Read the data below. Every line holding the string "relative" must be copied.
Available data Start Marker
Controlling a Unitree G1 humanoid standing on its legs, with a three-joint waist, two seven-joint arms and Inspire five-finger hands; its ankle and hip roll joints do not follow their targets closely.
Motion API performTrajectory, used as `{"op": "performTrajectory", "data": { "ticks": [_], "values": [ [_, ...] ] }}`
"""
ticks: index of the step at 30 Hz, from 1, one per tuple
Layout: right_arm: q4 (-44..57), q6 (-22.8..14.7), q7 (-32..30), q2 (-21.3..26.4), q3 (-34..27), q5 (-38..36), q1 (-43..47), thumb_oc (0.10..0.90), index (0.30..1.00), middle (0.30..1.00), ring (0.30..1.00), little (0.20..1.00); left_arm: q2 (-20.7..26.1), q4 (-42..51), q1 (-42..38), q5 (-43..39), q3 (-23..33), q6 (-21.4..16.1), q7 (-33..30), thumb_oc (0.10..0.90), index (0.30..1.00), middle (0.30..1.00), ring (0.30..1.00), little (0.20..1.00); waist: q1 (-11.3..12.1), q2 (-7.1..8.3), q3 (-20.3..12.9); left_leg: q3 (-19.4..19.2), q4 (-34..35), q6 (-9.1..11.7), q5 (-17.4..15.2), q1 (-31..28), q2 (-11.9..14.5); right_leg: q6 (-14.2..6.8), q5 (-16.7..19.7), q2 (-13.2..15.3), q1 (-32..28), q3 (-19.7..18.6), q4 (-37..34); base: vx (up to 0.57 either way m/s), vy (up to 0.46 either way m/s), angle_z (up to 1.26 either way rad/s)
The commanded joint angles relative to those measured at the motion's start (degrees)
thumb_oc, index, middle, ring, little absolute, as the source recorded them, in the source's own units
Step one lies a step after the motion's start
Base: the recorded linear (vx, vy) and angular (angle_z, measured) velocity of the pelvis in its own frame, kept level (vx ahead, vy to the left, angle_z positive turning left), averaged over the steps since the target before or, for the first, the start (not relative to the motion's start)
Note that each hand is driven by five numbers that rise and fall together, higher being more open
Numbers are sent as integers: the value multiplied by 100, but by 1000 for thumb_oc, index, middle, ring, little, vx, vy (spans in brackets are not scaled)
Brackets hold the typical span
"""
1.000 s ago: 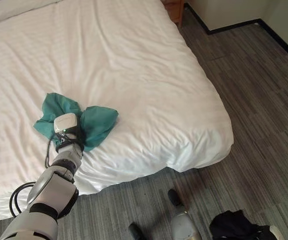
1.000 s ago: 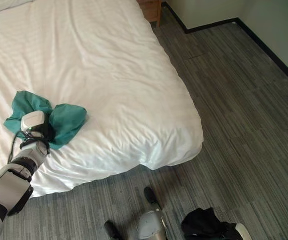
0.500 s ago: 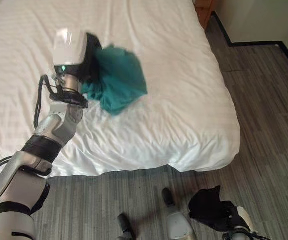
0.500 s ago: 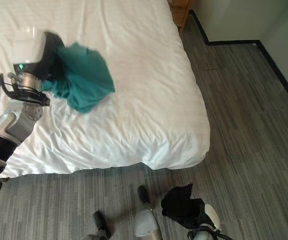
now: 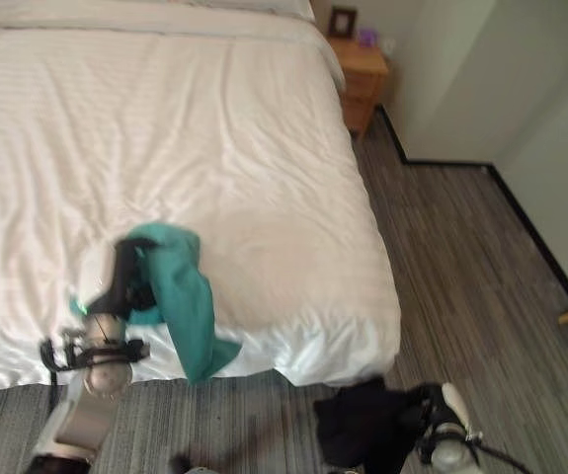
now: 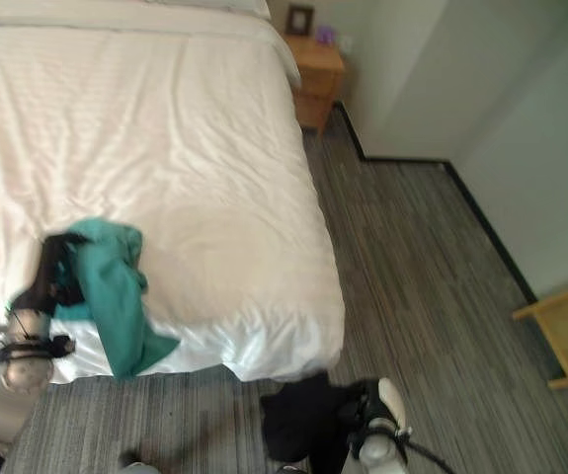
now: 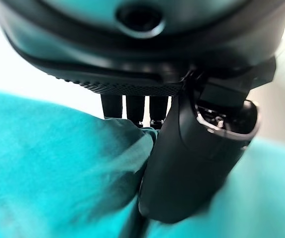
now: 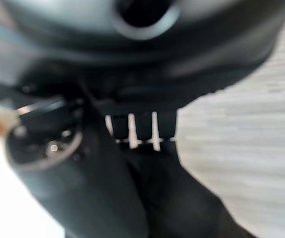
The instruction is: Pick up bed clothes into laundry basket.
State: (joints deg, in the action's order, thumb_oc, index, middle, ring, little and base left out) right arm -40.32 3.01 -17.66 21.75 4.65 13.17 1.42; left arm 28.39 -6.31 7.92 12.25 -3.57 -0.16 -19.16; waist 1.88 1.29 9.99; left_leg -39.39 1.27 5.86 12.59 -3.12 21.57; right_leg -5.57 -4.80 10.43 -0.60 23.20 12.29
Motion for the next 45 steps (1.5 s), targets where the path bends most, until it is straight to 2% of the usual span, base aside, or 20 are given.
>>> {"op": "performTrajectory", "data": {
  "ticks": [1, 4, 5, 6, 9, 13, 14, 15, 18, 21, 27, 29, 30, 31, 33, 35, 36, 41, 43, 45],
  "values": [
    [944, -192, -213, 347, 111, 371, -237, 400, 300, 300, 300, 300, -252, 540, -521, -75, -157, -523, 58, 400, 300, 300, 300, 300, -138, -57, -16, 145, -35, 667, 596, 1101, 672, -521, -856, 305, -1472, -196, -883, -228, -211, -135],
    [1883, -374, 39, 763, -169, 247, -575, 400, 300, 300, 300, 300, -438, 453, -658, -125, -410, -549, 5, 400, 300, 300, 300, 300, -299, -125, 316, 760, -400, 668, 563, 1097, 774, -274, -852, -6, -1212, -541, -824, -318, -226, -98],
    [2562, -521, -169, 1029, -267, 375, -711, 400, 300, 300, 300, 300, -483, 564, -965, -54, -691, -598, 23, 400, 300, 300, 300, 300, -403, -99, 450, 1611, -777, 573, 282, 1076, 382, -125, -749, -121, -1018, -928, -842, -305, -188, -64],
    [2573, -512, -168, 1030, -281, 376, -710, 400, 300, 300, 300, 300, -488, 549, -989, -52, -700, -602, 18, 400, 300, 300, 300, 300, -395, -121, 457, 1622, -813, 556, 272, 1113, 405, -123, -719, -139, -1004, -929, -853, -295, -225, -97],
    [2723, -771, -154, 1184, -311, 196, -926, 400, 300, 300, 300, 300, -639, 643, -1778, 120, -1470, -632, -31, 400, 300, 300, 300, 300, -725, -21, 508, 2738, -1930, 334, -411, 918, -90, 33, -484, -161, -752, -1410, -953, -249, -137, -121],
    [2208, -712, -257, 1186, -4, 171, -480, 400, 300, 300, 300, 300, -943, 564, -2615, -182, -2208, -646, -7, 400, 300, 300, 300, 300, -897, 87, 461, 3832, -3427, 71, -1110, 985, -1191, 141, -141, -324, -568, -1991, -1202, -118, -143, -97],
    [2206, -712, -257, 1185, -4, 171, -477, 400, 300, 300, 300, 300, -943, 561, -2619, -182, -2209, -647, -8, 400, 300, 300, 300, 300, -898, 88, 455, 3833, -3427, 70, -1106, 995, -1193, 140, -138, -322, -560, -1990, -1204, 1, -115, -98],
    [2032, -633, -311, 1199, 88, 217, -383, 400, 300, 300, 300, 300, -1191, 628, -2835, -554, -2555, -738, 115, 400, 300, 300, 300, 300, -917, 143, 500, 4034, -3958, -56, -1377, 1176, -1729, 173, -5, -419, -560, -2366, -1278, 41, -51, -105],
    [1825, -556, -325, 1209, 129, 186, -285, 400, 300, 300, 300, 300, -1470, 493, -3067, -981, -2921, -798, 315, 400, 300, 300, 300, 300, -918, 117, 527, 3952, -3821, -119, -1572, 1297, -1928, 142, 6, -490, -633, -2604, -1385, 102, 2, -160],
    [1540, -461, -331, 1265, 154, 15, -136, 400, 300, 300, 300, 300, -1851, 49, -3404, -1650, -3394, -778, 633, 400, 300, 300, 300, 300, -911, 40, 545, 3662, -2694, -251, -1750, 1502, -1974, 81, -82, -526, -747, -2781, -1522, 227, 81, -96],
    [1490, -653, -534, 1275, 220, 4, -165, 400, 300, 300, 300, 300, -1707, 278, -3604, -516, -3144, -656, -144, 400, 300, 300, 300, 300, -617, -321, 532, 3809, -206, -337, -811, 1394, -2211, 73, -463, -959, -1142, -3254, -1507, 319, 65, -75],
    [1489, -656, -536, 1275, 219, 4, -170, 400, 300, 300, 300, 300, -1710, 279, -3599, -511, -3149, -654, -148, 400, 300, 300, 300, 300, -607, -313, 539, 3798, -147, -339, -782, 1349, -2218, 72, -479, -951, -1149, -3262, -1489, 279, 29, -67],
    [1458, -696, -672, 1202, 157, 26, -307, 400, 300, 300, 300, 300, -1435, 55, -3416, 14, -2960, -406, -370, 400, 300, 300, 300, 300, -564, -251, 383, 3753, -4, -487, -809, 1064, -2231, -77, -594, -1008, -920, -3047, -421, 384, 0, -66],
    [1458, -695, -673, 1201, 162, 27, -306, 400, 300, 300, 300, 300, -1433, 55, -3412, 16, -2958, -407, -371, 400, 300, 300, 300, 300, -552, -243, 380, 3737, 20, -489, -798, 1052, -2233, -79, -633, -1006, -884, -3063, -352, 478, -30, -57],
    [1656, -644, -683, 1217, 132, 113, -250, 400, 300, 300, 300, 300, -1110, -108, -3169, 254, -2658, -192, -529, 400, 300, 300, 300, 300, -644, -233, 529, 3708, 232, -574, -870, 583, -2149, -652, 12, -1012, -23, -2872, 1215, 228, -35, -40],
    [2145, -611, -671, 1275, -13, 171, -262, 400, 300, 300, 300, 300, -872, -222, -2756, 375, -2326, -87, -606, 400, 300, 300, 300, 300, -772, -395, 668, 3602, 373, -568, -954, 338, -1912, -894, 188, -1066, 883, -2589, 2597, 227, 27, -31],
    [2437, -635, -648, 1255, -167, 231, -255, 400, 300, 300, 300, 300, -703, -411, -2399, 492, -1970, -24, -620, 400, 300, 300, 300, 300, -780, -460, 697, 3453, 373, -539, -1068, 195, -1791, -810, 209, -678, 1197, -2155, 2681, 269, -23, -30],
    [2888, -669, -578, 1174, -312, 311, -252, 400, 300, 300, 300, 300, -555, -573, -1844, 511, -1371, 39, -669, 400, 300, 300, 300, 300, -940, -383, 597, 3440, 373, -471, -1467, -86, -1819, -419, -73, -592, 1527, -1788, 1339, 348, -142, -18],
    [3024, -661, -537, 1103, -263, 338, -297, 400, 300, 300, 300, 300, -581, -656, -1636, 512, -1124, 66, -673, 400, 300, 300, 300, 300, -1080, -237, 519, 3535, 373, -361, -1848, -418, -1910, -365, 289, -562, 1652, -1832, -354, 538, -314, -3],
    [3101, -632, -518, 1062, -245, 354, -323, 400, 300, 300, 300, 300, -613, -654, -1597, 454, -1079, 54, -659, 400, 300, 300, 300, 300, -1150, -263, 519, 3585, 373, -295, -1979, -546, -1848, -423, 499, -544, 1626, -1809, -880, 334, -196, 22]
  ]
}}
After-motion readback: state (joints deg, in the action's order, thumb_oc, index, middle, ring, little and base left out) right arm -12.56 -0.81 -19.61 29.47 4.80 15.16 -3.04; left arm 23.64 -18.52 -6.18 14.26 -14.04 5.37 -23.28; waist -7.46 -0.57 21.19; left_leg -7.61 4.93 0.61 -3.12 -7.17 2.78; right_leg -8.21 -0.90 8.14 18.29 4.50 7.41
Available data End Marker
- _Answer space_
The commanded joint angles relative to those measured at the motion's start (degrees)
Base: the recorded linear (vx, vy) and angular (angle_z, measured) velocity of the pelvis in its own frame, kept level (vx ahead, vy to the left, angle_z positive turning left), averaged over the steps since the target before or, for the first, the start (not relative to the motion's start)

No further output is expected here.